• [Task directions]:
The records below need to be set down again exactly; their images stay out.

• [Provided entries]:

########

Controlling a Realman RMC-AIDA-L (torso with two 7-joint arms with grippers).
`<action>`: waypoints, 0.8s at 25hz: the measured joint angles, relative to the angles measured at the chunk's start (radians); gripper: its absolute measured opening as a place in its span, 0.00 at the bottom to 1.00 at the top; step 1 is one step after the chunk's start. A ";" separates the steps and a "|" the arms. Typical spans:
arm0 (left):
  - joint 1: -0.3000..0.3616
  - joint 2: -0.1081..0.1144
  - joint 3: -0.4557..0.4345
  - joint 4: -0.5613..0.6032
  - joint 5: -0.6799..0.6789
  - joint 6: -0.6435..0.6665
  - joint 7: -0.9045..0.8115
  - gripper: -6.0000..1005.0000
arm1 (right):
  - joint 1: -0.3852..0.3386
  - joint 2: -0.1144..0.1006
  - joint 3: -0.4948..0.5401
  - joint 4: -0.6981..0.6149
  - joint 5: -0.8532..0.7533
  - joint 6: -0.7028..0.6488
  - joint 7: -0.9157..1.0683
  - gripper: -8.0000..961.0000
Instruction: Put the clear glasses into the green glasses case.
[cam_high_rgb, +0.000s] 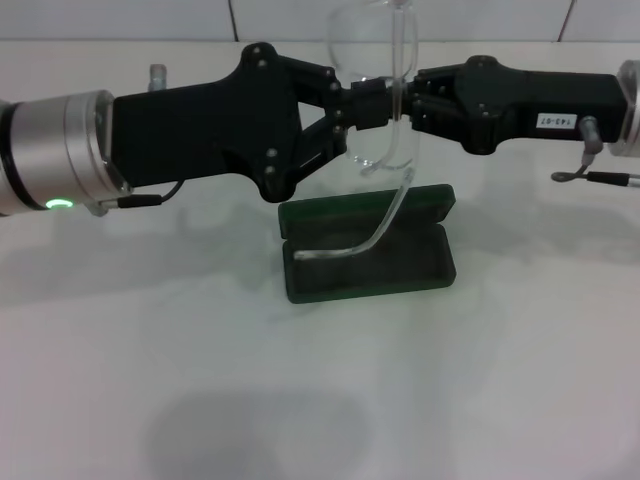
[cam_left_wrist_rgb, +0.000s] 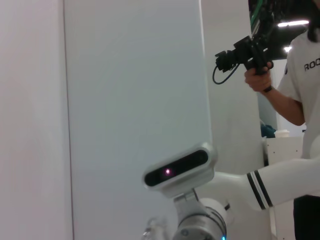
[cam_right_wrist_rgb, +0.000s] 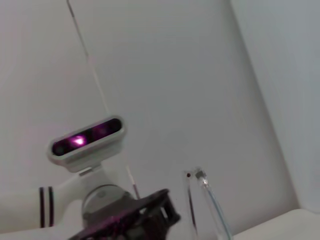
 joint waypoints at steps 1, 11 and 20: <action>0.001 0.000 0.001 0.004 -0.006 0.009 -0.002 0.05 | -0.004 0.000 0.006 -0.001 0.000 0.003 -0.003 0.11; 0.064 0.068 -0.005 0.099 -0.187 0.110 -0.090 0.05 | -0.051 -0.005 0.118 -0.018 -0.002 -0.008 -0.031 0.11; 0.158 0.092 -0.037 0.077 -0.178 0.142 -0.081 0.05 | -0.103 -0.002 0.182 -0.069 0.072 -0.109 -0.046 0.11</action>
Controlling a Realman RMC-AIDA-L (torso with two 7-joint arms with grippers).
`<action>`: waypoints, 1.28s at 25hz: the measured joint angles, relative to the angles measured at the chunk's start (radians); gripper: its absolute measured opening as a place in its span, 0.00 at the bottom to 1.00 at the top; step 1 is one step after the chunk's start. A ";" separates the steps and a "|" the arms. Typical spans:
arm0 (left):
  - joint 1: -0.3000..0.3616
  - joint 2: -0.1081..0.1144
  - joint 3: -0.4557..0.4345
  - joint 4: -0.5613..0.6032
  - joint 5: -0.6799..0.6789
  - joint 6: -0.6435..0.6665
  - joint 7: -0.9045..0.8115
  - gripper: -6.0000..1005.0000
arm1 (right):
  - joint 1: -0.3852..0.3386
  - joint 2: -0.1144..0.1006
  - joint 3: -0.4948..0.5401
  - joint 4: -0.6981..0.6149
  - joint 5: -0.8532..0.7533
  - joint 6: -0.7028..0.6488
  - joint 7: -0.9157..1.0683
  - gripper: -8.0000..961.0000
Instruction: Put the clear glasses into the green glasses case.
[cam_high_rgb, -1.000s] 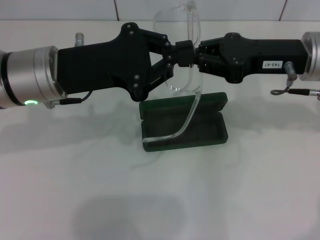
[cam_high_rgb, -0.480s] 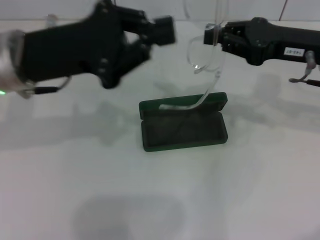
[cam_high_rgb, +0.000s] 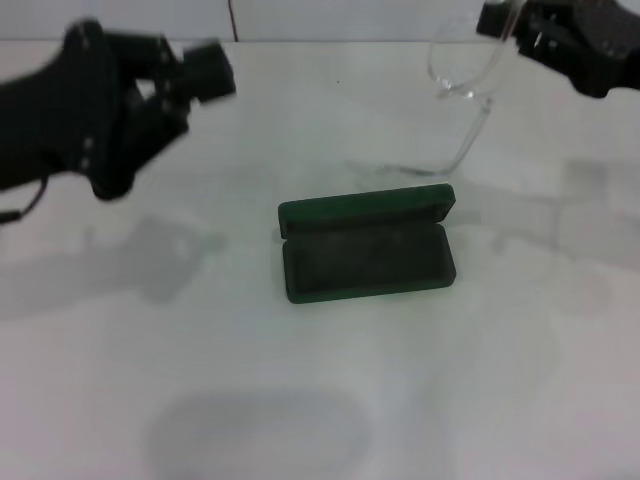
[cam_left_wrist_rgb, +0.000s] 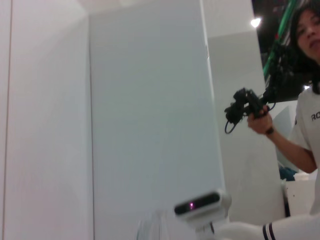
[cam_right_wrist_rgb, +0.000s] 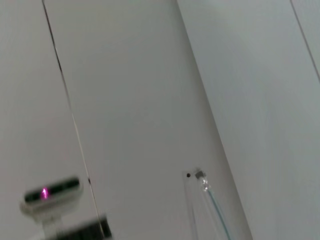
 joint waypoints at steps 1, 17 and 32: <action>0.005 -0.003 0.000 -0.008 0.013 0.002 0.009 0.05 | -0.001 0.000 0.000 0.001 0.023 -0.007 -0.001 0.11; -0.014 -0.076 0.016 -0.026 0.114 0.004 0.053 0.05 | 0.036 0.010 -0.016 0.071 0.317 -0.016 -0.003 0.11; -0.076 -0.095 0.088 -0.063 0.062 0.003 0.106 0.05 | 0.093 0.013 -0.171 0.144 0.330 0.045 -0.030 0.12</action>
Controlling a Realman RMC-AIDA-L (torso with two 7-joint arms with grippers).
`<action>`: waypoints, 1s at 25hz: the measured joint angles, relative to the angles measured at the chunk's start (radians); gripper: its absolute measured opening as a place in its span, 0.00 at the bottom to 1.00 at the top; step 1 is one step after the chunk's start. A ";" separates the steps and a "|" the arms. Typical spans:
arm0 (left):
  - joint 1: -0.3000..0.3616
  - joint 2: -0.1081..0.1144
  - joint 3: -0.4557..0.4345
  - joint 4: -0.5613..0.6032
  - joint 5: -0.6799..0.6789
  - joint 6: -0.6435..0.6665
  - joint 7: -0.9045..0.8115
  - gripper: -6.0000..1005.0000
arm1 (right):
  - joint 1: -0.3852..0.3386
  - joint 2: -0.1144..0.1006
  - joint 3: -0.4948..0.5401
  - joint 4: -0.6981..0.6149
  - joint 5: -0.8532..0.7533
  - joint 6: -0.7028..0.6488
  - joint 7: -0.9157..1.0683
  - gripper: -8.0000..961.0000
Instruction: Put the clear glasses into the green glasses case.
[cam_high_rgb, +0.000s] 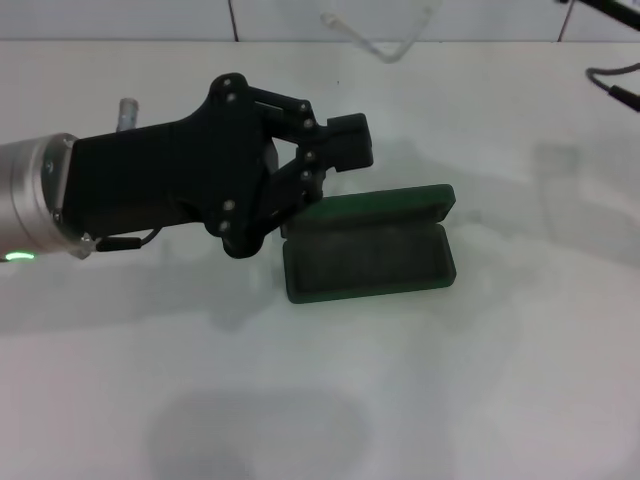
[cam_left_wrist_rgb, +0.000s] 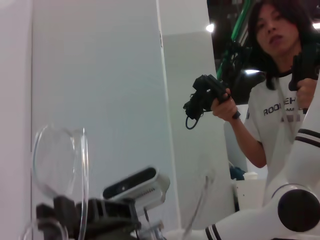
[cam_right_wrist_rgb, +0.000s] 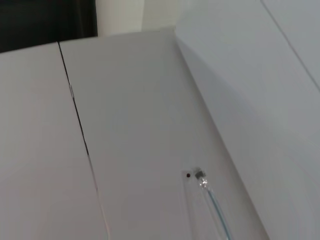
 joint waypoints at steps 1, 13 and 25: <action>-0.001 0.000 0.002 0.000 -0.004 0.000 0.001 0.05 | 0.001 0.000 -0.010 0.000 0.000 0.008 -0.004 0.12; -0.016 -0.003 0.060 -0.007 -0.034 -0.001 0.009 0.05 | 0.041 0.002 -0.051 0.046 0.028 0.027 -0.040 0.12; -0.039 -0.003 0.087 -0.042 -0.076 -0.004 0.032 0.05 | 0.053 0.002 -0.081 0.067 0.039 0.031 -0.050 0.12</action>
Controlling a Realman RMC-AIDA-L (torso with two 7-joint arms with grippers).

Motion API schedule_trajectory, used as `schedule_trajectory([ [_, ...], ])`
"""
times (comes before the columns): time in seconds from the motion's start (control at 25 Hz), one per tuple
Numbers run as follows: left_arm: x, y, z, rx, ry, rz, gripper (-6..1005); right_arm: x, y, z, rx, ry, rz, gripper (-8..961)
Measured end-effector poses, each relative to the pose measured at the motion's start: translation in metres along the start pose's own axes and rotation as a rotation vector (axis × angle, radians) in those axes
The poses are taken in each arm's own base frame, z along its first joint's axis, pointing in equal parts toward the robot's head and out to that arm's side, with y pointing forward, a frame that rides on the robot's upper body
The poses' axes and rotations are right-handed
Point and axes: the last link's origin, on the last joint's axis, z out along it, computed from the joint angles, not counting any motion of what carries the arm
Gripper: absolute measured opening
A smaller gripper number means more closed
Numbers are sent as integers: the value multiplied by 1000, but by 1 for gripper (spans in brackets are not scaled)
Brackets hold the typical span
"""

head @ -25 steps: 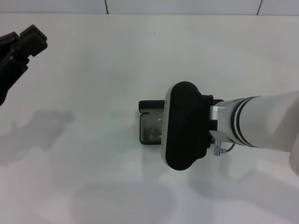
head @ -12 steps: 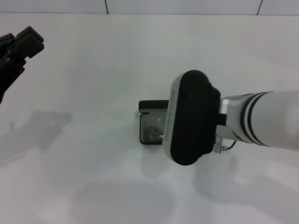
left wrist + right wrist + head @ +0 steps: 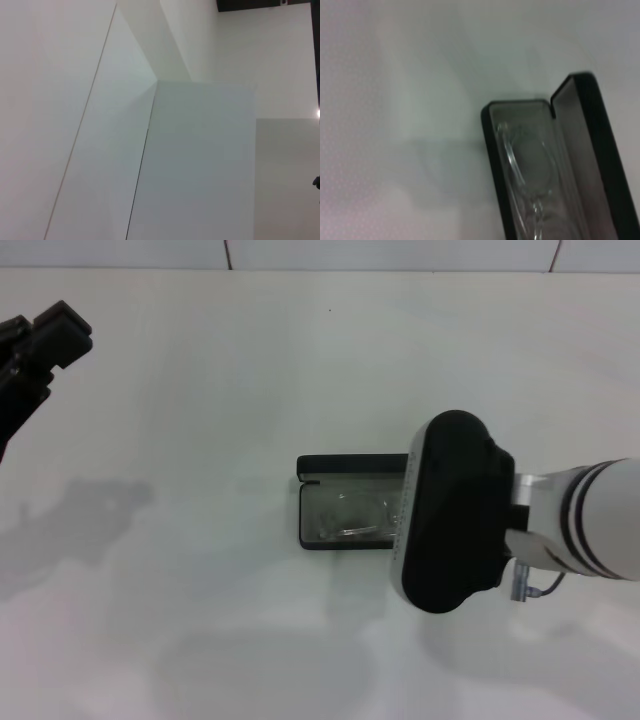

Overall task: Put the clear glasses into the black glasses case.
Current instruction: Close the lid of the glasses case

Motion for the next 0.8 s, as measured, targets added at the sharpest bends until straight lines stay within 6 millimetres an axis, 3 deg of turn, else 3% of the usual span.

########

• [Your response]:
Controlling a Realman RMC-AIDA-L (torso with two 7-joint arms with grippers).
`<action>`: waypoints, 0.8s at 25hz: the measured joint angles, relative to the angles measured at the chunk's start (radians); gripper: its absolute measured opening as a place in its span, 0.00 at the bottom to 1.00 at the top; step 1 is one step after the chunk's start. A ";" separates the steps and a "|" the arms. Typical spans:
arm0 (left):
  - joint 1: -0.3000..0.3616
  - joint 2: -0.1081..0.1144
  - joint 3: -0.4557..0.4345
  - joint 4: -0.5613..0.6032
  - joint 5: -0.6799..0.6789
  - joint 6: -0.6435..0.6665
  - joint 7: -0.9045..0.8115
  - gripper: -6.0000..1005.0000
arm1 (right):
  - joint 1: -0.3852..0.3386
  - joint 2: -0.1144..0.1006
  - joint 3: -0.4948..0.5401
  - joint 4: -0.6981..0.6149
  - joint 5: -0.8532..0.7533
  - joint 6: -0.7028..0.6488
  - joint 7: -0.9157..1.0683
  - gripper: -8.0000..961.0000
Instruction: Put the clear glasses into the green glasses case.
[cam_high_rgb, +0.000s] 
[cam_left_wrist_rgb, +0.000s] 
[cam_right_wrist_rgb, +0.000s] 
 joint waypoints at steps 1, 11 and 20: <action>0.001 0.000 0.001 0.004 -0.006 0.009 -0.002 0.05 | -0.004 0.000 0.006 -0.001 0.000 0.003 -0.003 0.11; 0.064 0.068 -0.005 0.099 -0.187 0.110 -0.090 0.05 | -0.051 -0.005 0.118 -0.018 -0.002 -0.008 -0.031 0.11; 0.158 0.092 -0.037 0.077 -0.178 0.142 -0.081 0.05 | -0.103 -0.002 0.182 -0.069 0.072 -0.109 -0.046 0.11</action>
Controlling a Realman RMC-AIDA-L (torso with two 7-joint arms with grippers).
`<action>`: waypoints, 1.28s at 25hz: the measured joint angles, relative to the angles measured at the chunk's start (radians); gripper: its absolute measured opening as a place in its span, 0.00 at the bottom to 1.00 at the top; step 1 is one step after the chunk's start. A ";" separates the steps and a "|" the arms. Typical spans:
arm0 (left):
  - joint 1: -0.3000..0.3616
  - joint 2: -0.1081..0.1144
  - joint 3: -0.4557..0.4345
  - joint 4: -0.5613..0.6032
  - joint 5: -0.6799..0.6789
  - joint 6: -0.6435..0.6665
  - joint 7: -0.9045..0.8115
  - gripper: -6.0000..1005.0000
arm1 (right):
  - joint 1: -0.3852..0.3386
  - joint 2: -0.1144..0.1006
  - joint 3: -0.4948..0.5401
  - joint 4: -0.6981..0.6149
  - joint 5: -0.8532..0.7533
  - joint 6: -0.7028..0.6488
  - joint 7: -0.9157..1.0683
  - gripper: -8.0000..961.0000
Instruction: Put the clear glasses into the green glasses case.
[cam_high_rgb, -1.000s] 
[cam_high_rgb, -0.480s] 
[cam_high_rgb, +0.000s] 
[cam_left_wrist_rgb, +0.000s] 
[cam_right_wrist_rgb, +0.000s] 
 joint waypoints at steps 1, 17 and 32: <action>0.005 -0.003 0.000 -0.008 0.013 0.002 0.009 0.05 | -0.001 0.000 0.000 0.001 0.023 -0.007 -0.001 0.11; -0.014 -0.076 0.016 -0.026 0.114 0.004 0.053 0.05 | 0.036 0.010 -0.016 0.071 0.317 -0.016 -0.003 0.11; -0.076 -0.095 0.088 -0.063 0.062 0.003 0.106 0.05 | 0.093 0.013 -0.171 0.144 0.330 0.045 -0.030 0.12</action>
Controlling a Realman RMC-AIDA-L (torso with two 7-joint arms with grippers).
`<action>`: waypoints, 1s at 25hz: the measured joint angles, relative to the angles measured at the chunk's start (radians); gripper: its absolute measured opening as a place in its span, 0.00 at the bottom to 1.00 at the top; step 1 is one step after the chunk's start. A ";" separates the steps and a "|" the arms. Typical spans:
arm0 (left):
  - joint 1: -0.3000..0.3616
  - joint 2: -0.1081..0.1144
  - joint 3: -0.4557..0.4345
  - joint 4: -0.5613..0.6032
  - joint 5: -0.6799..0.6789
  - joint 6: -0.6435..0.6665
  - joint 7: -0.9045..0.8115
  - gripper: -6.0000..1005.0000
arm1 (right):
  - joint 1: -0.3852..0.3386
  - joint 2: -0.1144..0.1006
  - joint 3: -0.4948..0.5401
  - joint 4: -0.6981..0.6149
  - joint 5: -0.8532..0.7533
  - joint 6: -0.7028..0.6488
  - joint 7: -0.9157..1.0683
  - gripper: -8.0000..961.0000
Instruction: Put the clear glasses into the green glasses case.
[cam_high_rgb, +0.000s] 
[cam_left_wrist_rgb, +0.000s] 
[cam_right_wrist_rgb, +0.000s] 
 joint waypoints at steps 1, 13 and 25: <action>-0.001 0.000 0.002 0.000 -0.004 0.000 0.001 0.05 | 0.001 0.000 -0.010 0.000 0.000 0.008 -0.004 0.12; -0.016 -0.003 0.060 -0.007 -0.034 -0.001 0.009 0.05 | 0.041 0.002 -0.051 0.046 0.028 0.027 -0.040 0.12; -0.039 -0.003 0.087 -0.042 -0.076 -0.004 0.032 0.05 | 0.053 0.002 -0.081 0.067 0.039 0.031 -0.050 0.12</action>
Controlling a Realman RMC-AIDA-L (torso with two 7-joint arms with grippers).

Motion API schedule_trajectory, used as `schedule_trajectory([ [_, ...], ])`
"""
times (comes before the columns): time in seconds from the motion's start (control at 25 Hz), one per tuple
Numbers run as follows: left_arm: x, y, z, rx, ry, rz, gripper (-6..1005); right_arm: x, y, z, rx, ry, rz, gripper (-8..961)
Measured end-effector poses, each relative to the pose measured at the motion's start: translation in metres along the start pose's own axes and rotation as a rotation vector (axis × angle, radians) in those axes
The poses are taken in each arm's own base frame, z along its first joint's axis, pointing in equal parts toward the robot's head and out to that arm's side, with y pointing forward, a frame that rides on the robot's upper body
The poses' axes and rotations are right-handed
Point and axes: the last link's origin, on the last joint's axis, z out along it, computed from the joint angles, not counting any motion of what carries the arm
Gripper: absolute measured opening
A smaller gripper number means more closed
Numbers are sent as integers: the value multiplied by 1000, but by 1 for gripper (spans in brackets are not scaled)
Brackets hold the typical span
"""

head @ -25 steps: 
head @ -12 steps: 
left wrist + right wrist + head @ +0 steps: 

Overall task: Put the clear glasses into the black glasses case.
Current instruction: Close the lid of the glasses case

Motion for the next 0.8 s, as measured, targets added at the sharpest bends until straight lines stay within 6 millimetres an axis, 3 deg of turn, else 3% of the usual span.

What was asked for in the exercise is now done.